### THE PROBLEM:
Leaving out all pictures, write down exactly the lines from the one containing "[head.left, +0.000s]" through the last line of the material.

### PROVIDED DATA:
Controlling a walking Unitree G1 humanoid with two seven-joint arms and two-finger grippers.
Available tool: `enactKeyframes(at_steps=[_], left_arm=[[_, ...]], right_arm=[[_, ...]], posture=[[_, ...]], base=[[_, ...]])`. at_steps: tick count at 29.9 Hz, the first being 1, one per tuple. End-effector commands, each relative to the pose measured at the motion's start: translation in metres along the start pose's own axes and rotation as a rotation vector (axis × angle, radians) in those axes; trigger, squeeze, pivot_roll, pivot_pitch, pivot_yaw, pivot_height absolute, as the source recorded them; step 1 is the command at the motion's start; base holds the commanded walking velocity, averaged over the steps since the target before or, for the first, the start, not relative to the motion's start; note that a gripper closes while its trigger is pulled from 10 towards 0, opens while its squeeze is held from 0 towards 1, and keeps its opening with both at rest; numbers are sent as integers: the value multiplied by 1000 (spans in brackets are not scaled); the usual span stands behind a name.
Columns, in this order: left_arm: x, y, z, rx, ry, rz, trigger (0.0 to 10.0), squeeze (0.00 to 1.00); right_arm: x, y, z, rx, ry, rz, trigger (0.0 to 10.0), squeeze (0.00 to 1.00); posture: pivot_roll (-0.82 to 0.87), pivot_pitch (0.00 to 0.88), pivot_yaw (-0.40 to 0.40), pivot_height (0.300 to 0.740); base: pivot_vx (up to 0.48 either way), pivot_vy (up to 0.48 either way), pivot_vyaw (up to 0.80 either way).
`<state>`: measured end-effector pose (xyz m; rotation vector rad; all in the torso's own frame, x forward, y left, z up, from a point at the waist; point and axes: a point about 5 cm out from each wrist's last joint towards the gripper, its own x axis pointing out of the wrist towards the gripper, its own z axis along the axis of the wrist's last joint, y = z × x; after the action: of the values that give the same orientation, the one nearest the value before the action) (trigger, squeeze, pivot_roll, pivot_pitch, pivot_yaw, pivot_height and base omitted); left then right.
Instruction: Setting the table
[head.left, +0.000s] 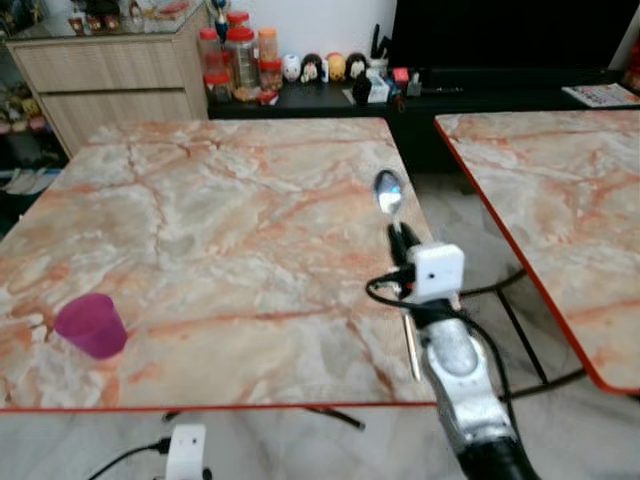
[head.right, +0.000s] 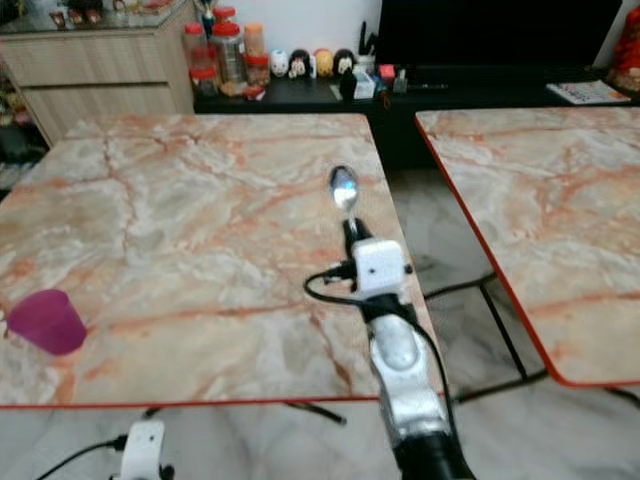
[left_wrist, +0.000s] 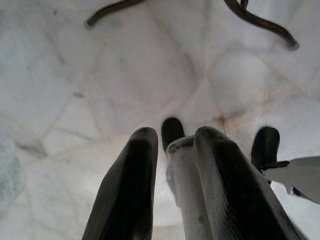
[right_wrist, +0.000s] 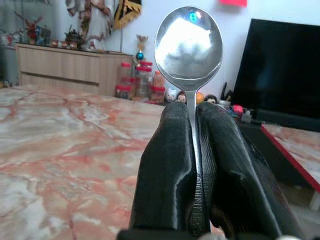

### EXERCISE SOLUTION:
[head.left, +0.000s] 
[head.right, +0.000s] 
[left_wrist, +0.000s] 
[right_wrist, +0.000s] 

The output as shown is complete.